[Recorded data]
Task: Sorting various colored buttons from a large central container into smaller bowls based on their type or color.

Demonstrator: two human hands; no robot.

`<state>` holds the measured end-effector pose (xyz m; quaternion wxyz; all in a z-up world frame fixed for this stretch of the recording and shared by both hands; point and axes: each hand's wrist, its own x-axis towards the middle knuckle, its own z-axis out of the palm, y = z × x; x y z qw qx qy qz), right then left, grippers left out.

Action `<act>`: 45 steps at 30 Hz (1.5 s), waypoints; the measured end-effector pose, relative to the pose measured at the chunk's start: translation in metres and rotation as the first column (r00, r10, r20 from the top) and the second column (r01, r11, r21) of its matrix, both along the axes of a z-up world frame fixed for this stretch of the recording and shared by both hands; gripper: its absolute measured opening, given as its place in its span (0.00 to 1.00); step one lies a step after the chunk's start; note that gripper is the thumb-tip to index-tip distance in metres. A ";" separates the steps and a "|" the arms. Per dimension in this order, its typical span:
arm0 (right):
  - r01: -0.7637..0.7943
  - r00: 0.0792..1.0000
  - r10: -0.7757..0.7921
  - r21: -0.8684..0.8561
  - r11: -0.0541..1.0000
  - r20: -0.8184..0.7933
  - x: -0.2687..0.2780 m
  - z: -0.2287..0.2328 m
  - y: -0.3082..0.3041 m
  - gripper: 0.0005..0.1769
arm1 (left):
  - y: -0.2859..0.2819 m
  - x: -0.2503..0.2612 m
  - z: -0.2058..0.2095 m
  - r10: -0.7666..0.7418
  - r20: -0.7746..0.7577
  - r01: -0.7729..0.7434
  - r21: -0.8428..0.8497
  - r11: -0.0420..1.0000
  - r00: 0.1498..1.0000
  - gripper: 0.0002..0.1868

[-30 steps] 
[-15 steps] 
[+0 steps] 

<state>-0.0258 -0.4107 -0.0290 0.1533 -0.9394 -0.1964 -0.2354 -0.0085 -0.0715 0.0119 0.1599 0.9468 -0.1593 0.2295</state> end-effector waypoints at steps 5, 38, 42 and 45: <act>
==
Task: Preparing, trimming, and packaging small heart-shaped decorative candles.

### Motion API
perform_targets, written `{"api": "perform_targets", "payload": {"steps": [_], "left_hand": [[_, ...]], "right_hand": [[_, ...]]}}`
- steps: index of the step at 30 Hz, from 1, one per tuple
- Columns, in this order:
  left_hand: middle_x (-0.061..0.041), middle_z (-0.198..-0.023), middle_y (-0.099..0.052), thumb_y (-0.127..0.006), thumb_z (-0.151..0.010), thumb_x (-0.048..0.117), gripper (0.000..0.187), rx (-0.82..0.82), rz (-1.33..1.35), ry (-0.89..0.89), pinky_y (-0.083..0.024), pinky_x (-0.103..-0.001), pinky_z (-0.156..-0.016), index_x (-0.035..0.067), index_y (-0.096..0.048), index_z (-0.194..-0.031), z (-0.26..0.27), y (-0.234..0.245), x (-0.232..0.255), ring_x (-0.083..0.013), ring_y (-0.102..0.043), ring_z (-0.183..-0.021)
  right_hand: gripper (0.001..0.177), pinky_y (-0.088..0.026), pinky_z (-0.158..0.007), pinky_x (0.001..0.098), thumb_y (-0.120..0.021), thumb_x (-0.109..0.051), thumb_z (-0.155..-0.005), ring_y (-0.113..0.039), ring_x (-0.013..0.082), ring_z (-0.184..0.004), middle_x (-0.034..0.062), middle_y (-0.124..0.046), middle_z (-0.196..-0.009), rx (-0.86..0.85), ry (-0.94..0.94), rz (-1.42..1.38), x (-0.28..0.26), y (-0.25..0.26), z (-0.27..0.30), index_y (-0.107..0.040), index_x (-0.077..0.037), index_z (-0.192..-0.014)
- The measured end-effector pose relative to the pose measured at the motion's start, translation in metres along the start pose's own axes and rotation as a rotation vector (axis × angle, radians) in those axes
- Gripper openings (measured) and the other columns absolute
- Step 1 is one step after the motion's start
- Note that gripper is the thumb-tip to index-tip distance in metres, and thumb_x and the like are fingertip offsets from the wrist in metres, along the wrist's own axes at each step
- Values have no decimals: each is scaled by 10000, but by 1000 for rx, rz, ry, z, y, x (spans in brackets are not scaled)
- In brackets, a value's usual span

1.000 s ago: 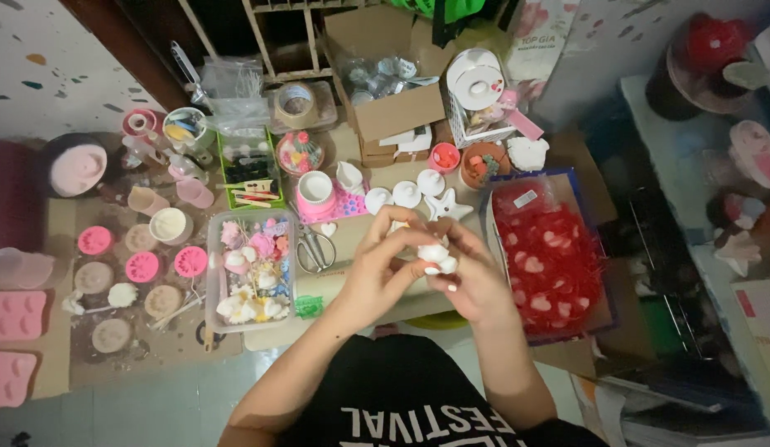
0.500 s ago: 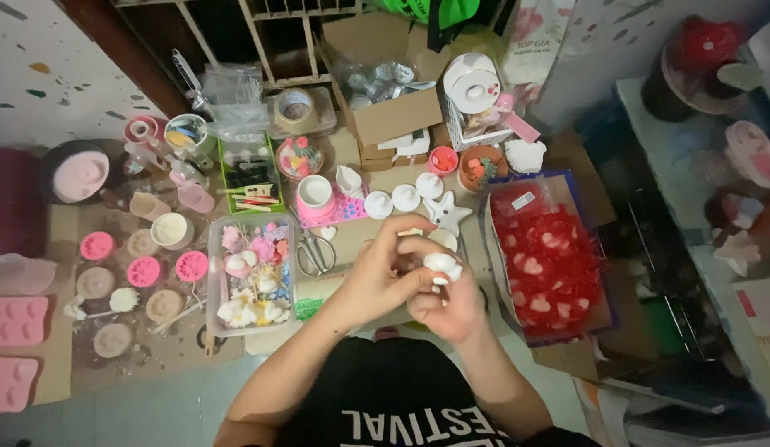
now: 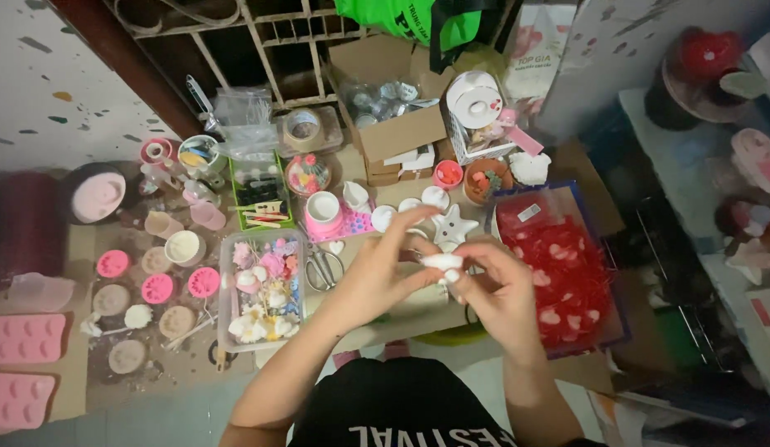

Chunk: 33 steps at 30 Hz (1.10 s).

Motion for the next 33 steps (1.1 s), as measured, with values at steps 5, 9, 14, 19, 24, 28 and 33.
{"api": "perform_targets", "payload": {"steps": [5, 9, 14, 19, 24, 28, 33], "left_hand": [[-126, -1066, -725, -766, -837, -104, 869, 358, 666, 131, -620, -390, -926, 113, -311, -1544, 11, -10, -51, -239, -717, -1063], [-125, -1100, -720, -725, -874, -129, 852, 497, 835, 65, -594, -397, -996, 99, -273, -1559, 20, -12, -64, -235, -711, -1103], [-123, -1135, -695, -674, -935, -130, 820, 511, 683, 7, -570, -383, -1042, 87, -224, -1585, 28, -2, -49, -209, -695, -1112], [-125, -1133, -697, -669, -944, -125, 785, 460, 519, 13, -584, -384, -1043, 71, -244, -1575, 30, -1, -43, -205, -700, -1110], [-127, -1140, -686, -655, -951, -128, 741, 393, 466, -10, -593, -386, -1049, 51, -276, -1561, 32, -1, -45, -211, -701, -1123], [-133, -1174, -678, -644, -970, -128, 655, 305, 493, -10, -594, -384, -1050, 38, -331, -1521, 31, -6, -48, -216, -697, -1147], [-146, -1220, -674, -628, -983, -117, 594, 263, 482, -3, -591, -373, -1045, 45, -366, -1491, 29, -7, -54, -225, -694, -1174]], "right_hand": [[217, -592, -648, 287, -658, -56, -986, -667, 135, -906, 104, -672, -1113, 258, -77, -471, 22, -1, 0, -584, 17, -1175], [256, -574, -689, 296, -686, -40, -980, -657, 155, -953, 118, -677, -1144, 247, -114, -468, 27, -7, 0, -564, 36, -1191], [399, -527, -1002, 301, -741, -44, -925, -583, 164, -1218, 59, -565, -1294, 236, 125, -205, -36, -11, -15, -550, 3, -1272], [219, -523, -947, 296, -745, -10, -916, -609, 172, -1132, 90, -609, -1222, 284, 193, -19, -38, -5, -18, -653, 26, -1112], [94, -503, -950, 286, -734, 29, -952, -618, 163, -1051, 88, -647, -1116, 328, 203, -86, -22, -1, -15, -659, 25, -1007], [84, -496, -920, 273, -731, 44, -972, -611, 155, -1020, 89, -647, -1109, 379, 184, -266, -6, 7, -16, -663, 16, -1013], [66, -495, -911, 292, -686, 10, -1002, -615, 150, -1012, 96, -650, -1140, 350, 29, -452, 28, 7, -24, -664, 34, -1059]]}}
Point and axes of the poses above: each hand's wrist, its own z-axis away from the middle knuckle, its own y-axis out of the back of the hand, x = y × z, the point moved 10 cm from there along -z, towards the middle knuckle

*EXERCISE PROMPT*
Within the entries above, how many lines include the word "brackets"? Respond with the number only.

*EXERCISE OUTPUT*
2